_TASK_. Write out, without any change, the lines in the material below that run from the line with "(486, 247): 90" through the line with "(131, 256): 0.90, 0.19", both included.

_DATA SECTION_.

************

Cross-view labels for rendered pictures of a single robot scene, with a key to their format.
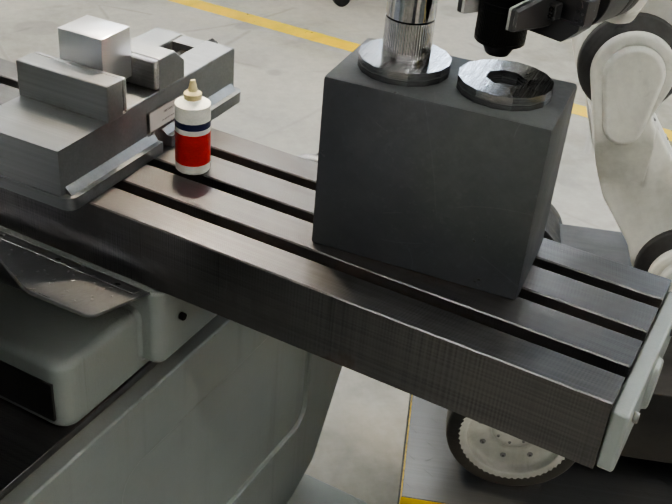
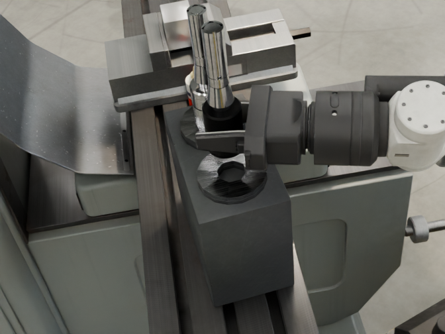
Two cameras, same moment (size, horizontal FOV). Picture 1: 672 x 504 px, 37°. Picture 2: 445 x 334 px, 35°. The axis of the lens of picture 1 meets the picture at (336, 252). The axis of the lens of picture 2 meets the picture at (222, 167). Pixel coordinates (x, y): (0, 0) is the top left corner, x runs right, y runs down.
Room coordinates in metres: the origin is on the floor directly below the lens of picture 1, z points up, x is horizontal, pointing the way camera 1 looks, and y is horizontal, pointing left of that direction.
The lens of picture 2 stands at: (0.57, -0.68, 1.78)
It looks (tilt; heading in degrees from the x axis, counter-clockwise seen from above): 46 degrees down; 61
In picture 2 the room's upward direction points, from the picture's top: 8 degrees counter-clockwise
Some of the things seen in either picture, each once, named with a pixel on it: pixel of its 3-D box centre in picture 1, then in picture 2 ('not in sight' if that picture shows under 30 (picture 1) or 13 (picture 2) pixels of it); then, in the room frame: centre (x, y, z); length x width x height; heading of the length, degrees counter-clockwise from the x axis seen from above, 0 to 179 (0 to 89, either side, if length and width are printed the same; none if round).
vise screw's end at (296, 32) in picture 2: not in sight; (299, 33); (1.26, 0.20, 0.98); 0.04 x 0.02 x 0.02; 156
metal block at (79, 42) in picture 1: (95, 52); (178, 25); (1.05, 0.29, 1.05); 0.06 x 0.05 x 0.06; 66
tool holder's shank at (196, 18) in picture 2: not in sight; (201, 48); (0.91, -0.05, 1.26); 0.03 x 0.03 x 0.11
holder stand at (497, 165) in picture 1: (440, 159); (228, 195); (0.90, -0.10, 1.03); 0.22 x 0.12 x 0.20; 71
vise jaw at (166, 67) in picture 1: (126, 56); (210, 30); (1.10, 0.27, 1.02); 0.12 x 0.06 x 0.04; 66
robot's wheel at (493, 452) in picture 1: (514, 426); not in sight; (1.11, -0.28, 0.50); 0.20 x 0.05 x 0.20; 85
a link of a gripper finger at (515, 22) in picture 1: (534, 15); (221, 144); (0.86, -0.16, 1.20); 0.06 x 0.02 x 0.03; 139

************

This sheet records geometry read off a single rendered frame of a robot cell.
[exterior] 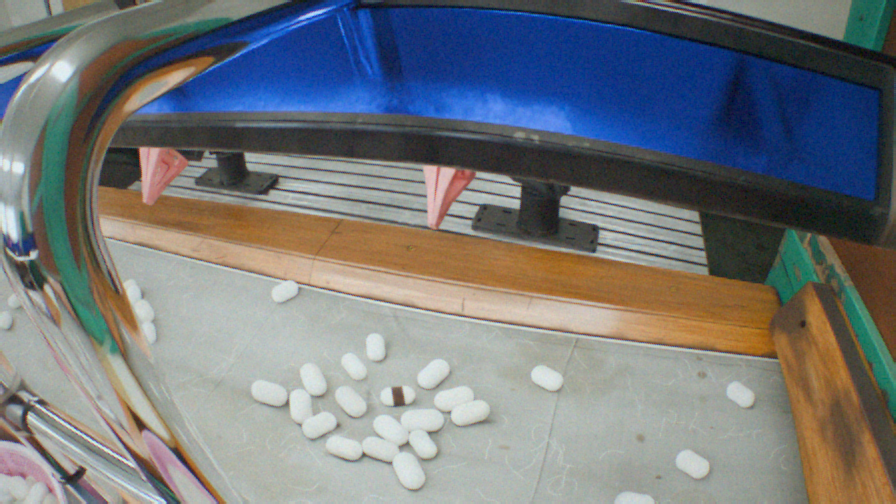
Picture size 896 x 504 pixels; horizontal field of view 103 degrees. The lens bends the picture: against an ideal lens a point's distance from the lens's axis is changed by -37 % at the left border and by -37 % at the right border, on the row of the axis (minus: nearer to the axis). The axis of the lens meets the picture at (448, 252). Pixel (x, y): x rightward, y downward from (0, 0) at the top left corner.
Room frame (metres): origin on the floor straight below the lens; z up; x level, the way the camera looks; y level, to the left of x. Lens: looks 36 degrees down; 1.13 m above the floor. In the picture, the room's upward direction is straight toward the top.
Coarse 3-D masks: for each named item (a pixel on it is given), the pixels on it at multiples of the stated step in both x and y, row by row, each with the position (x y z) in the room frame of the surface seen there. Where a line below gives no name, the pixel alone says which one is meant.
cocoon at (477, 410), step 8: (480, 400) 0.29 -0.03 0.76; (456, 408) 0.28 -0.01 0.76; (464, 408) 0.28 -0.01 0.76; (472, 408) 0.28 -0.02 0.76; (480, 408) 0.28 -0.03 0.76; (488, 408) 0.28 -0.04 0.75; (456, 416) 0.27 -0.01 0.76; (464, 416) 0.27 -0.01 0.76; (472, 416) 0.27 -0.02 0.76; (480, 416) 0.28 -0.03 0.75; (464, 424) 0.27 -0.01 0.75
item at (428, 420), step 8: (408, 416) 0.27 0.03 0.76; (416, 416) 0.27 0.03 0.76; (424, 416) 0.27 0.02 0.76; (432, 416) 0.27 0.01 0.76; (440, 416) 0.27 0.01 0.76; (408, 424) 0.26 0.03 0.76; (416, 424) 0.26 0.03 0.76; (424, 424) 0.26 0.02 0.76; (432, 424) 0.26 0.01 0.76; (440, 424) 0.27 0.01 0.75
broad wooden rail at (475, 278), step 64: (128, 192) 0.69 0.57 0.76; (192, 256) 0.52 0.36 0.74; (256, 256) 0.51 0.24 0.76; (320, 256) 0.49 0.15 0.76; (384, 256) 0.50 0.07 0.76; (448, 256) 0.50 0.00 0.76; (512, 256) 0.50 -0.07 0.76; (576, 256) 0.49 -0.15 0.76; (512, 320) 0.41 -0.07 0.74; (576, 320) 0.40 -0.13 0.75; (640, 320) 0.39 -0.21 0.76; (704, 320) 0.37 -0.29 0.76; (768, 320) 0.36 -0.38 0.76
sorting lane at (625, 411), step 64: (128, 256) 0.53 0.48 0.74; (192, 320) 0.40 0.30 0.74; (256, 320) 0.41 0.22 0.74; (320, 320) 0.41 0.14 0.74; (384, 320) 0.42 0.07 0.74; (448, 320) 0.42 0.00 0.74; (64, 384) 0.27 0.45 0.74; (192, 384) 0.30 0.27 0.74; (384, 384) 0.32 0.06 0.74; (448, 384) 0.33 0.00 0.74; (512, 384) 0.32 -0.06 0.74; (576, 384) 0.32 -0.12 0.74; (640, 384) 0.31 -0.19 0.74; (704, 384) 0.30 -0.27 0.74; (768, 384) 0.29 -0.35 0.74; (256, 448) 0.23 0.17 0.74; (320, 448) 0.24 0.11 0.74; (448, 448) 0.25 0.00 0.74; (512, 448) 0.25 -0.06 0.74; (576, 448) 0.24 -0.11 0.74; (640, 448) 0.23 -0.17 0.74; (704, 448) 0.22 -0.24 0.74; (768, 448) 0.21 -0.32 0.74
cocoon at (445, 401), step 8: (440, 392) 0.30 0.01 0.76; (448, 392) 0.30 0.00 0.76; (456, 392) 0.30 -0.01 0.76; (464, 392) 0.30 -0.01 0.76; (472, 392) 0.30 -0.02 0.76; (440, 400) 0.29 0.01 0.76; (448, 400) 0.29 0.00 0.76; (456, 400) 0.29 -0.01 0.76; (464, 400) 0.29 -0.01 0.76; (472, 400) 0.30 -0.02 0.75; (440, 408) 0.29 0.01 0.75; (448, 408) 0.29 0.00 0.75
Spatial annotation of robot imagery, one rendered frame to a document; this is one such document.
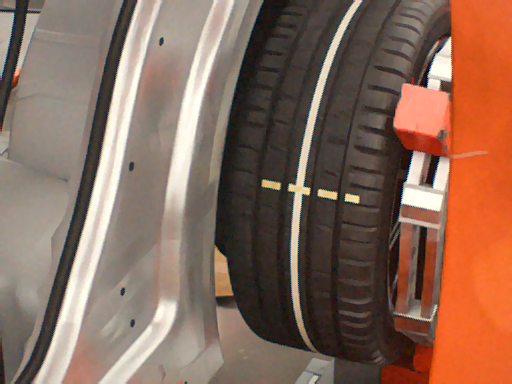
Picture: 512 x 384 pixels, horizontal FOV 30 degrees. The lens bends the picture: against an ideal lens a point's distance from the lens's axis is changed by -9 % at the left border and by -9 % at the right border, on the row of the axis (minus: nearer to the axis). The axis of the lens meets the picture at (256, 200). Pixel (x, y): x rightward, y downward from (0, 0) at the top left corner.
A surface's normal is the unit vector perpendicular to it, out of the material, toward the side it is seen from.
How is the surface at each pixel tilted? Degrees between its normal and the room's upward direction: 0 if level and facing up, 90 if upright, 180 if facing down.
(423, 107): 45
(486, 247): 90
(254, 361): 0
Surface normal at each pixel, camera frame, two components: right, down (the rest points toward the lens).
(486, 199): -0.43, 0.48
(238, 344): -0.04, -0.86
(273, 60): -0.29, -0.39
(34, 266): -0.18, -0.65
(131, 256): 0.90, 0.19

************

_ANSWER TO THE PROBLEM_.
(486, 247): 90
(254, 361): 0
Surface normal at each pixel, camera frame, two components: right, down (the rest points toward the lens).
(486, 199): -0.43, 0.48
(238, 344): -0.04, -0.86
(273, 60): -0.29, -0.39
(34, 266): -0.18, -0.65
(131, 256): 0.90, 0.19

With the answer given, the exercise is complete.